What you have to do: Could you print all the entries exactly?

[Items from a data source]
[Start of section]

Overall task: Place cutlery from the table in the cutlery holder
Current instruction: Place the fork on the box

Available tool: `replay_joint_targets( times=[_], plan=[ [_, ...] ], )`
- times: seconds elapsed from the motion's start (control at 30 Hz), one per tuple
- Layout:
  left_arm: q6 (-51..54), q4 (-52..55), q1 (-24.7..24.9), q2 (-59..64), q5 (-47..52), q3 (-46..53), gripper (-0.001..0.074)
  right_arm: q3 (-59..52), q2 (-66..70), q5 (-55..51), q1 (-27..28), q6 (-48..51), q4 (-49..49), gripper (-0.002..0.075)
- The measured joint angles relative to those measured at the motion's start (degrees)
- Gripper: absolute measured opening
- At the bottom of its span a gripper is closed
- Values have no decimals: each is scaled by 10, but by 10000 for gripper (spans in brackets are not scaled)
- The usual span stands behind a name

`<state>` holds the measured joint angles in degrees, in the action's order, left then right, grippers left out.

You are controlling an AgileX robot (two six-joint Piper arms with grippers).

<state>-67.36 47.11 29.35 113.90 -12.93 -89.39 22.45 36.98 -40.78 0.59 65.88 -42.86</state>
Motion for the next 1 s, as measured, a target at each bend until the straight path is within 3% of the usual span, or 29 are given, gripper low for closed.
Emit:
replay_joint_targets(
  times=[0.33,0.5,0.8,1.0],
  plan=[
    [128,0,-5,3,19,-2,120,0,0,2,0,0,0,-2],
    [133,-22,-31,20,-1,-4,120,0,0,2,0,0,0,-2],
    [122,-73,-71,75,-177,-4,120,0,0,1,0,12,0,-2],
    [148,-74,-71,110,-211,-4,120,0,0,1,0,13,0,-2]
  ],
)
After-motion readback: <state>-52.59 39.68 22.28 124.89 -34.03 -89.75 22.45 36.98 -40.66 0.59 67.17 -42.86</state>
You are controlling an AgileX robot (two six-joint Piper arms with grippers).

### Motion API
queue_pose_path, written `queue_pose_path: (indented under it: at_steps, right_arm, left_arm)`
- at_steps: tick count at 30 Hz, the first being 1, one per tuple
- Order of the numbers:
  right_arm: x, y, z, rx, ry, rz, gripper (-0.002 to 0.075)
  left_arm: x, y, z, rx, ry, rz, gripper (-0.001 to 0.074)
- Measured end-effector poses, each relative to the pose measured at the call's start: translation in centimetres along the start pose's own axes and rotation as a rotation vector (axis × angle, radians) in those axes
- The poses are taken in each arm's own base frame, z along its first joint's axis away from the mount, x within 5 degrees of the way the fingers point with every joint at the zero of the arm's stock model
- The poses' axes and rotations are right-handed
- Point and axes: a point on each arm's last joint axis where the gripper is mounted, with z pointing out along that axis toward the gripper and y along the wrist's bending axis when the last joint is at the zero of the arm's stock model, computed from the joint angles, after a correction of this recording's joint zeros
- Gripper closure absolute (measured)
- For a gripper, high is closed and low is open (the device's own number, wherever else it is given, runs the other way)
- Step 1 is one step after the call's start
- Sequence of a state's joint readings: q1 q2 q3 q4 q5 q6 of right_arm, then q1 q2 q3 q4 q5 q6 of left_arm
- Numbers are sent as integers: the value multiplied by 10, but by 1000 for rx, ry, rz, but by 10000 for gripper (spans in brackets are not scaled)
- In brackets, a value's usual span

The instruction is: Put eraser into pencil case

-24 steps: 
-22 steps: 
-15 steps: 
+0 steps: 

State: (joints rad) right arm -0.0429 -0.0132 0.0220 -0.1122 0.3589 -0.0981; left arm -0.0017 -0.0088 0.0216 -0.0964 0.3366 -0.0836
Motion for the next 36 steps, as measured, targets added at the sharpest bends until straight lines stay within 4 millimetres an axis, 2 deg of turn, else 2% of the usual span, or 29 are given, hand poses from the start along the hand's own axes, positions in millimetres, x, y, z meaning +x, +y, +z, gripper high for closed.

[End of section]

Answer:
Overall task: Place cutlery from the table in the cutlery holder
Current instruction: Place the fork on the box

Available tool: `replay_joint_targets( times=[_], plan=[ [_, ...] ], )`
- times: seconds elapsed from the motion's start (control at 30 Hz), one per tuple
- Layout:
  left_arm: q6 (-51..54), q4 (-52..55), q1 (-24.7..24.9), q2 (-59..64), q5 (-47..52), q3 (-46..53), gripper (-0.001..0.074)
  right_arm: q3 (-59..52), q2 (-66..70), q5 (-55..51), q1 (-27..28), q6 (-48..51), q4 (-49..49), gripper (-0.002..0.075)
- The measured joint angles relative to those measured at the motion's start (degrees)
- Gripper: absolute measured opening
- At the bottom of its span a gripper is closed
- Values have no decimals: each is scaled by 10, but by 10000 for gripper (spans in brackets are not scaled)
- The usual span stands behind a name

`<state>` holds the measured joint angles in degrees, in the action's order, left then right, grippers left out.

You are controlling an AgileX robot (two six-joint Piper arms with grippers).

<state>-67.36 47.11 29.35 113.90 -12.93 -89.39 22.45 36.98 -40.78 0.59 65.88 -42.86</state>
Motion for the next 1 s, as measured, a target at each bend until the straight path is within 3% of the usual span, or 29 are given, gripper low for closed.
Emit:
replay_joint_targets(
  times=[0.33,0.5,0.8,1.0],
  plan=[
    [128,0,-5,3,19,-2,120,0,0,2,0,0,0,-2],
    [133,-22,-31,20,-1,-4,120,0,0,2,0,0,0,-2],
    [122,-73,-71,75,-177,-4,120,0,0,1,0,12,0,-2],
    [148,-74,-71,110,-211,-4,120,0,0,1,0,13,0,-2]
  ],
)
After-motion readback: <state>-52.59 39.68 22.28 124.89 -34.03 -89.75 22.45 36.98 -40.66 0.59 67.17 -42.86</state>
You are controlling an AgileX robot (two six-joint Piper arms with grippers).

### Motion API
queue_pose_path, written `queue_pose_path: (indented under it: at_steps, right_arm, left_arm)`
- at_steps: tick count at 30 Hz, the first being 1, one per tuple
- Order of the numbers:
  right_arm: x, y, z, rx, ry, rz, gripper (-0.002 to 0.075)
  left_arm: x, y, z, rx, ry, rz, gripper (-0.001 to 0.074)
- Measured end-effector poses, each relative to the pose measured at the call's start: translation in centimetres along the start pose's own axes and rotation as a rotation vector (axis × angle, radians) in those axes
- The poses are taken in each arm's own base frame, z along its first joint's axis away from the mount, x within 5 degrees of the way the fingers point with every joint at the zero of the arm's stock model
- The poses' axes and rotations are right-handed
- Point and axes: a point on each arm's last joint axis where the gripper is mounted, with z pointing out along that axis toward the gripper and y along the wrist's bending axis when the last joint is at the zero of the arm's stock model, computed from the joint angles, after a correction of this recording's joint zeros
- Gripper closure absolute (measured)
- For a gripper, high is closed and low is open (the device's own number, wherever else it is given, runs the other way)
- Step 1 is one step after the call's start
- Sequence of a state's joint readings: q1 q2 q3 q4 q5 q6 of right_arm, then q1 q2 q3 q4 q5 q6 of left_arm
- Numbers are sent as integers: the value multiplied by 10, but by 1000 for rx, ry, rz, but by 10000 for gripper (spans in brackets are not scaled)
- In brackets, a value's usual span

The instruction is: Put eraser into pencil case

-24 steps: 
-22 steps: 
-15 steps: 
+0 steps: 

State: (joints rad) right arm -0.0429 -0.0132 0.0220 -0.1122 0.3589 -0.0981; left arm -0.0017 -0.0088 0.0216 -0.0964 0.3366 -0.0836
Motion for the next 36 steps, as measured, targets added at the sharpest bends until straight lines stay within 4 millimetres an axis, 2 deg of turn, else 2% of the usual span, or 29 are given, hand poses from the start along the hand's own axes, positions in millimetres, x, y, z meaning +x, +y, +z, gripper high for closed.

What this exercise asked for has been supplied.